Skoorb Wed, February 16th, 2005, 07:39 PM There's enough in this thread already for you to digest (and this is stuff you can binge on!). FWIW all I can say is try something different. Health is not something you can give up on. I know that most people in our society have, but your anger and frustration over this issue indicates to me that you're not willing to settle, as most people are.
Nobody can adhere to this lifestyle perfectly every day, and those who get closest are normally those who's professions rely upon it (celebrity or something running a fitness business). It's naturally going to be an up and down thing. Really your goal should to maximize the ups and minimize the downs, but the downs (not wanting to workout and eating like crap) will always be there. You just need to not beat yourself up over them so much.
This can be difficult to manage. It requires a lot of effort for most of us, and when life is not otherwise going well it's just one more stressor on things. It's understandable if, say you lose your job, to not want to eat 1800 calories that day and hit the gym like one possessed. Dito if you're sick, etc.
Just try something else, whether it's training for a marathon or a cycling competition, or hitting a certain bench record or whatever. Take a break if you must, but I hope for your sake that you can't answer yes to the question "Am I content with following in the same path of health-destruction that most others are?". Don't aim for perfection; just aim for progress.
jsbrook Wed, February 16th, 2005, 07:50 PM I think that this is a good decision. Hopefully by allowing yourself to eat more of the healthy carbs you need for intense endurance training, you won't feel the need to binge anymore. I suspect this will be true. It's possible that some of the eating is emotional, but it's more likely that your body is in a real PHYSICAL state of deprivation. Marathon training places enormous demands on the body. Training for a marathon on a traditional cutting diet, at least the way I used to train, is analagous to doing a normal cardio program (as part of a weight training program) while eating an extreme 1000 calorie a day diet. Good luck with your new plan.
QUOTE=Cziffra]That makes sense.
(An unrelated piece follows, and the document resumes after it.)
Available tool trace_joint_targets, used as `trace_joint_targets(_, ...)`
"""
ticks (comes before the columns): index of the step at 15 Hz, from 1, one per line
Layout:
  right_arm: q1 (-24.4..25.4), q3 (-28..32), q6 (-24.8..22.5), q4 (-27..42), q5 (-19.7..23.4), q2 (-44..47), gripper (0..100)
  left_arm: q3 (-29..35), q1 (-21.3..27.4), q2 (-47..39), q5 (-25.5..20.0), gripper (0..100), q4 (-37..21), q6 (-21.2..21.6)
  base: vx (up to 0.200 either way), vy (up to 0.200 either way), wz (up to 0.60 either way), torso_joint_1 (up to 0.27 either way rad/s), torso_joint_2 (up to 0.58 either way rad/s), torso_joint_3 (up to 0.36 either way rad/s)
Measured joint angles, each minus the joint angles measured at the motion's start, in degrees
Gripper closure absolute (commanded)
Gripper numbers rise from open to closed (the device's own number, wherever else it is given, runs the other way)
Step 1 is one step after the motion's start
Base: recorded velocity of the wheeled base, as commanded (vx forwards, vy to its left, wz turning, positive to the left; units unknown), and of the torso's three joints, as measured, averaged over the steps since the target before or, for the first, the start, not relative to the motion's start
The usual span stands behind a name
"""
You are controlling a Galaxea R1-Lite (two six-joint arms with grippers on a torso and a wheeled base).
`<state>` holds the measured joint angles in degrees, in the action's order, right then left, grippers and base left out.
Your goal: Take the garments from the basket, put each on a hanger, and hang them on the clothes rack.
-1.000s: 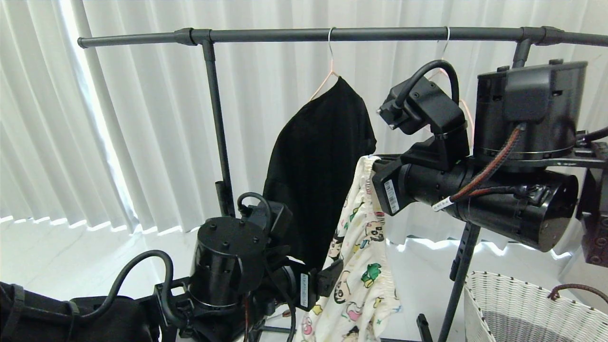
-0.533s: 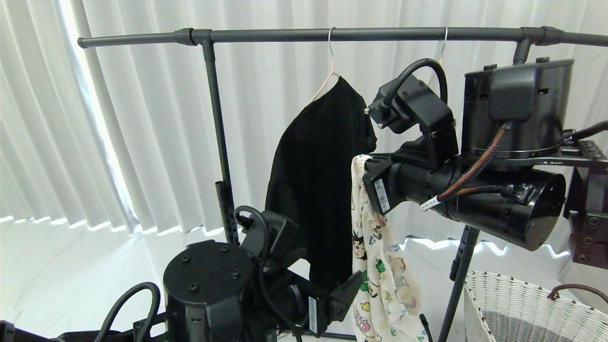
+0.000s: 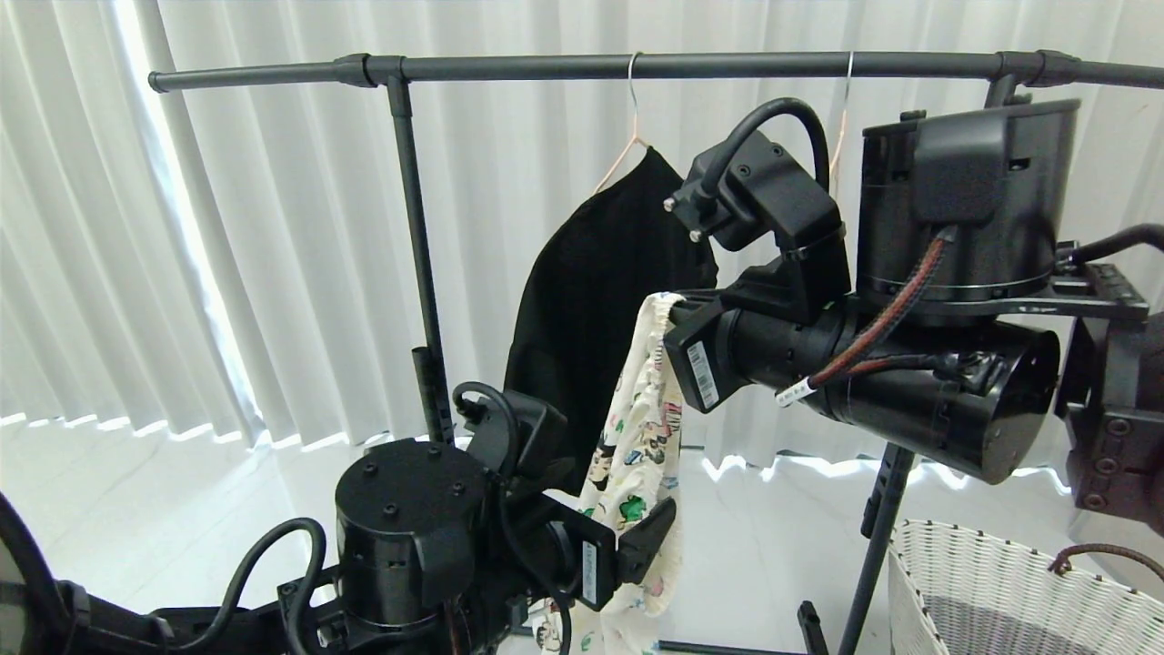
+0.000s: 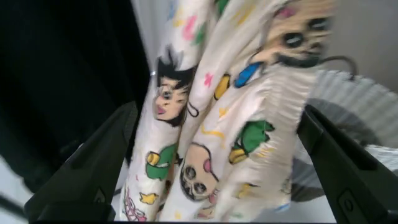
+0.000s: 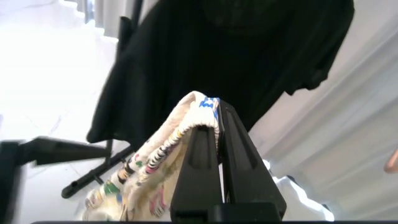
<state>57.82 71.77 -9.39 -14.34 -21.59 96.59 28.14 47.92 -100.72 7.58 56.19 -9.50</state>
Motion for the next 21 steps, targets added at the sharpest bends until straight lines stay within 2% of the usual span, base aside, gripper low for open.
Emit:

After giving it some thought, decided that maybe I've gone too far. Neither of the extremes are healthy. I've just come with a decission. I'm not gonna track my calories until the marathon is over, in 9 weeks from now. I'm gonna eat healthy, though, but if I fancy an orange, or a plate of pasta after running 20 miles, I'm not gonna deprive myself. You see, the problem is not that I don't like my healthy food. I love it.